§ PROBLEM DESCRIPTION
Please reproduce all of the data below exactly, leaving each picture out.

§ INFORMATION PROVIDED
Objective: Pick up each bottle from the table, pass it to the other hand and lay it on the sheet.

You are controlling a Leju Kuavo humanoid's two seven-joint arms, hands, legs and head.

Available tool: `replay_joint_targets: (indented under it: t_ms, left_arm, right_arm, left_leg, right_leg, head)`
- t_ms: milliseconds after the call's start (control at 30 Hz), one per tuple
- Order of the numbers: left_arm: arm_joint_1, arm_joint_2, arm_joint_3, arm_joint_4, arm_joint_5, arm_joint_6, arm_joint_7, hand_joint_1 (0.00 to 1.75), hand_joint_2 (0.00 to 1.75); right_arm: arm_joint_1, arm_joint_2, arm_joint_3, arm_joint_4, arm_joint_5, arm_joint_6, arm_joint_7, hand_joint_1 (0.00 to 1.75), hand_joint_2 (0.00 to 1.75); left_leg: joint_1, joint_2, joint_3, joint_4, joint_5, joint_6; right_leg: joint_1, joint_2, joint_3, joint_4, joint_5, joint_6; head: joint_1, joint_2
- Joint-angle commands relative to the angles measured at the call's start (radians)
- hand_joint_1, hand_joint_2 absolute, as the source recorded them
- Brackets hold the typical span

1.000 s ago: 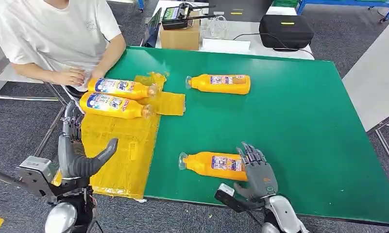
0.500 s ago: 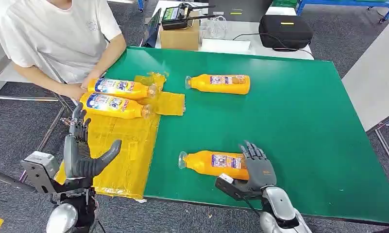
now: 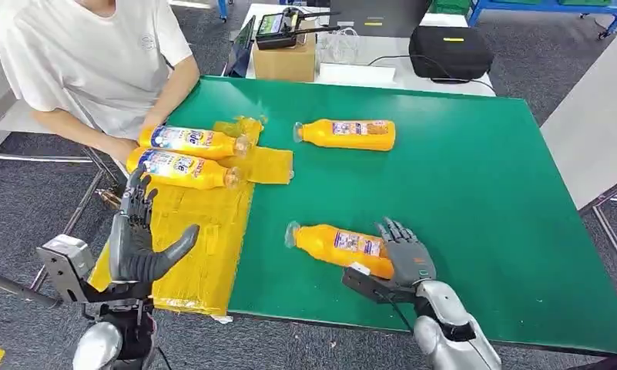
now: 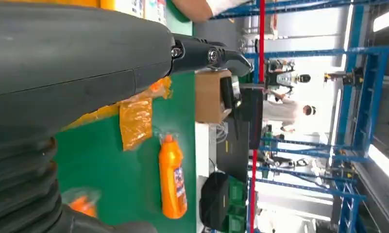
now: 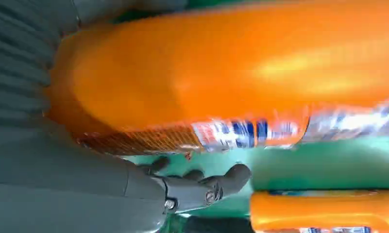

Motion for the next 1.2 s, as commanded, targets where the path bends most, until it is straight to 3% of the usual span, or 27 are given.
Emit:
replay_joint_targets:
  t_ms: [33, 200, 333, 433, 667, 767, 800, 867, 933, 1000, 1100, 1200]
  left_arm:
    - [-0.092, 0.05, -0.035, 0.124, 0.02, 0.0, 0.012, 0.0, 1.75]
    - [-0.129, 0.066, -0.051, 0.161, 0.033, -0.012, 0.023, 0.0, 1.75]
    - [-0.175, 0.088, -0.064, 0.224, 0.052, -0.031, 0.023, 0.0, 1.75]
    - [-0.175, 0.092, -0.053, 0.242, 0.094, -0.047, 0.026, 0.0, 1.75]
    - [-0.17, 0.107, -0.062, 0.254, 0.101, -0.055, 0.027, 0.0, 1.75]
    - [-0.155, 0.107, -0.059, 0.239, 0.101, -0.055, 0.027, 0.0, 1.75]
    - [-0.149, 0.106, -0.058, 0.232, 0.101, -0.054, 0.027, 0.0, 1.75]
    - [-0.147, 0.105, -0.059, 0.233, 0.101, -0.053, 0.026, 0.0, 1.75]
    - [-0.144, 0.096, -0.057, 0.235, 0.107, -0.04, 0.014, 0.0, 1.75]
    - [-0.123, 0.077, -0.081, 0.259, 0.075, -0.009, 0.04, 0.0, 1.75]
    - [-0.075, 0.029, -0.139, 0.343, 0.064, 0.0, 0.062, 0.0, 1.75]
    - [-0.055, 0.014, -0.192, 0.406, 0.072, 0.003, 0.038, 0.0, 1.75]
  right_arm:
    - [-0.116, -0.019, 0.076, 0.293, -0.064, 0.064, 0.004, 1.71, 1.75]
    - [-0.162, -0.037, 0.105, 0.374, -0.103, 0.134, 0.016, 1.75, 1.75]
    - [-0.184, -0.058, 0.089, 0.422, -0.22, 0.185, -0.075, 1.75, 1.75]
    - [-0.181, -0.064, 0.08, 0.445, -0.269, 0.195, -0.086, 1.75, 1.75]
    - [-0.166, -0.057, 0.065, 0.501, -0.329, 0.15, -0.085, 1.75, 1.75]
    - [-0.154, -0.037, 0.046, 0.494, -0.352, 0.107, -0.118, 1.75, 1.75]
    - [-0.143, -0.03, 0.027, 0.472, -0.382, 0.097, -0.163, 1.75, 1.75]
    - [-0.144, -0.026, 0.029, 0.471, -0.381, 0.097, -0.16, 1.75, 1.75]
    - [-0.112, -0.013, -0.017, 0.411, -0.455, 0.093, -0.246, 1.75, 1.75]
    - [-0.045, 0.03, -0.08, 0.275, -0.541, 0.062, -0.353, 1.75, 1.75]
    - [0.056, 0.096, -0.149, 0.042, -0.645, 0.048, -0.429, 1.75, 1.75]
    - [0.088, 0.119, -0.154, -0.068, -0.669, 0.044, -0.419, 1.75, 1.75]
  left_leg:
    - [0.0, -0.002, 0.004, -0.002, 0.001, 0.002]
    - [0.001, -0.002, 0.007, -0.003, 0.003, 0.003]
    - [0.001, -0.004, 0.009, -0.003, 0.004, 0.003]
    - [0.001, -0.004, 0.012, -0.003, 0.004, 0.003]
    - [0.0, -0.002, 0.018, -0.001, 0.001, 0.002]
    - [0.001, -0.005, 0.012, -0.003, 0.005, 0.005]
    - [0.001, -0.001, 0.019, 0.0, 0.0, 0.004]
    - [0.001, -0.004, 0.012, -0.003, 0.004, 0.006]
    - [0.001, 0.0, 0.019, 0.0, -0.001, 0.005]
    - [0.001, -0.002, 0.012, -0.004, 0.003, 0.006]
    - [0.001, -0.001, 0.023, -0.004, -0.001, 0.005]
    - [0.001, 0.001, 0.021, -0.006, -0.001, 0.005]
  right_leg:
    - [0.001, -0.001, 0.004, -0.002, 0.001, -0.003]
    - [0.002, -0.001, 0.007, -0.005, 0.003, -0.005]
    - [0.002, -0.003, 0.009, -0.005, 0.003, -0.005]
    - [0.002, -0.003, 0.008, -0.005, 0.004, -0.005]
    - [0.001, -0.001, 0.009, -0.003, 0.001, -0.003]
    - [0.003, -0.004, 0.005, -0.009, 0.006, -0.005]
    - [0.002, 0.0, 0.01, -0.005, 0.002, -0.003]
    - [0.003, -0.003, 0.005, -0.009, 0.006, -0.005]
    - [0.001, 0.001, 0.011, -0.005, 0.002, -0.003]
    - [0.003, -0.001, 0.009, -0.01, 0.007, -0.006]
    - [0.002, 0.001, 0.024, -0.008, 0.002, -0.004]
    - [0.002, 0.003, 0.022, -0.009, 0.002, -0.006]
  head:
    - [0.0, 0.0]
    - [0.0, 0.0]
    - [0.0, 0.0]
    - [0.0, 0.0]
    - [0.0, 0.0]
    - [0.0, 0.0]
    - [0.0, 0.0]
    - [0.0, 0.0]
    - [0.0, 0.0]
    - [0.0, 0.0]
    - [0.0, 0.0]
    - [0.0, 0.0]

§ FINISHED TASK
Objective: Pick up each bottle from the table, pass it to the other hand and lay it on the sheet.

You are controlling a Leju Kuavo humanoid's two seven-joint arms, hands, legs and head.

Available tool: `replay_joint_targets: (indented under it: t_ms, left_arm, right_arm, left_leg, right_leg, head)`
- t_ms: milliseconds after the call's start (control at 30 Hz), one per tuple
- Order of the numbers: left_arm: arm_joint_1, arm_joint_2, arm_joint_3, arm_joint_4, arm_joint_5, arm_joint_6, arm_joint_7, hand_joint_1 (0.00 to 1.75), hand_joint_2 (0.00 to 1.75); right_arm: arm_joint_1, arm_joint_2, arm_joint_3, arm_joint_4, arm_joint_5, arm_joint_6, arm_joint_7, hand_joint_1 (0.00 to 1.75), hand_joint_2 (0.00 to 1.75); left_leg: joint_1, joint_2, joint_3, joint_4, joint_5, joint_6; right_leg: joint_1, joint_2, joint_3, joint_4, joint_5, joint_6; head: joint_1, joint_2
- Joint-angle commands relative to the angles measured at the call's start (radians)
- hand_joint_1, hand_joint_2 absolute, as the source recorded them
- Brackets hold the typical span

1.000 s ago: 
0.500 s ago: 
now: 
now: 
now: 

Motion for the next 1.2 s, as commanded, targets where the path bends most, until it is straight to 3% of the usual span, or 27 are given.
Emit:
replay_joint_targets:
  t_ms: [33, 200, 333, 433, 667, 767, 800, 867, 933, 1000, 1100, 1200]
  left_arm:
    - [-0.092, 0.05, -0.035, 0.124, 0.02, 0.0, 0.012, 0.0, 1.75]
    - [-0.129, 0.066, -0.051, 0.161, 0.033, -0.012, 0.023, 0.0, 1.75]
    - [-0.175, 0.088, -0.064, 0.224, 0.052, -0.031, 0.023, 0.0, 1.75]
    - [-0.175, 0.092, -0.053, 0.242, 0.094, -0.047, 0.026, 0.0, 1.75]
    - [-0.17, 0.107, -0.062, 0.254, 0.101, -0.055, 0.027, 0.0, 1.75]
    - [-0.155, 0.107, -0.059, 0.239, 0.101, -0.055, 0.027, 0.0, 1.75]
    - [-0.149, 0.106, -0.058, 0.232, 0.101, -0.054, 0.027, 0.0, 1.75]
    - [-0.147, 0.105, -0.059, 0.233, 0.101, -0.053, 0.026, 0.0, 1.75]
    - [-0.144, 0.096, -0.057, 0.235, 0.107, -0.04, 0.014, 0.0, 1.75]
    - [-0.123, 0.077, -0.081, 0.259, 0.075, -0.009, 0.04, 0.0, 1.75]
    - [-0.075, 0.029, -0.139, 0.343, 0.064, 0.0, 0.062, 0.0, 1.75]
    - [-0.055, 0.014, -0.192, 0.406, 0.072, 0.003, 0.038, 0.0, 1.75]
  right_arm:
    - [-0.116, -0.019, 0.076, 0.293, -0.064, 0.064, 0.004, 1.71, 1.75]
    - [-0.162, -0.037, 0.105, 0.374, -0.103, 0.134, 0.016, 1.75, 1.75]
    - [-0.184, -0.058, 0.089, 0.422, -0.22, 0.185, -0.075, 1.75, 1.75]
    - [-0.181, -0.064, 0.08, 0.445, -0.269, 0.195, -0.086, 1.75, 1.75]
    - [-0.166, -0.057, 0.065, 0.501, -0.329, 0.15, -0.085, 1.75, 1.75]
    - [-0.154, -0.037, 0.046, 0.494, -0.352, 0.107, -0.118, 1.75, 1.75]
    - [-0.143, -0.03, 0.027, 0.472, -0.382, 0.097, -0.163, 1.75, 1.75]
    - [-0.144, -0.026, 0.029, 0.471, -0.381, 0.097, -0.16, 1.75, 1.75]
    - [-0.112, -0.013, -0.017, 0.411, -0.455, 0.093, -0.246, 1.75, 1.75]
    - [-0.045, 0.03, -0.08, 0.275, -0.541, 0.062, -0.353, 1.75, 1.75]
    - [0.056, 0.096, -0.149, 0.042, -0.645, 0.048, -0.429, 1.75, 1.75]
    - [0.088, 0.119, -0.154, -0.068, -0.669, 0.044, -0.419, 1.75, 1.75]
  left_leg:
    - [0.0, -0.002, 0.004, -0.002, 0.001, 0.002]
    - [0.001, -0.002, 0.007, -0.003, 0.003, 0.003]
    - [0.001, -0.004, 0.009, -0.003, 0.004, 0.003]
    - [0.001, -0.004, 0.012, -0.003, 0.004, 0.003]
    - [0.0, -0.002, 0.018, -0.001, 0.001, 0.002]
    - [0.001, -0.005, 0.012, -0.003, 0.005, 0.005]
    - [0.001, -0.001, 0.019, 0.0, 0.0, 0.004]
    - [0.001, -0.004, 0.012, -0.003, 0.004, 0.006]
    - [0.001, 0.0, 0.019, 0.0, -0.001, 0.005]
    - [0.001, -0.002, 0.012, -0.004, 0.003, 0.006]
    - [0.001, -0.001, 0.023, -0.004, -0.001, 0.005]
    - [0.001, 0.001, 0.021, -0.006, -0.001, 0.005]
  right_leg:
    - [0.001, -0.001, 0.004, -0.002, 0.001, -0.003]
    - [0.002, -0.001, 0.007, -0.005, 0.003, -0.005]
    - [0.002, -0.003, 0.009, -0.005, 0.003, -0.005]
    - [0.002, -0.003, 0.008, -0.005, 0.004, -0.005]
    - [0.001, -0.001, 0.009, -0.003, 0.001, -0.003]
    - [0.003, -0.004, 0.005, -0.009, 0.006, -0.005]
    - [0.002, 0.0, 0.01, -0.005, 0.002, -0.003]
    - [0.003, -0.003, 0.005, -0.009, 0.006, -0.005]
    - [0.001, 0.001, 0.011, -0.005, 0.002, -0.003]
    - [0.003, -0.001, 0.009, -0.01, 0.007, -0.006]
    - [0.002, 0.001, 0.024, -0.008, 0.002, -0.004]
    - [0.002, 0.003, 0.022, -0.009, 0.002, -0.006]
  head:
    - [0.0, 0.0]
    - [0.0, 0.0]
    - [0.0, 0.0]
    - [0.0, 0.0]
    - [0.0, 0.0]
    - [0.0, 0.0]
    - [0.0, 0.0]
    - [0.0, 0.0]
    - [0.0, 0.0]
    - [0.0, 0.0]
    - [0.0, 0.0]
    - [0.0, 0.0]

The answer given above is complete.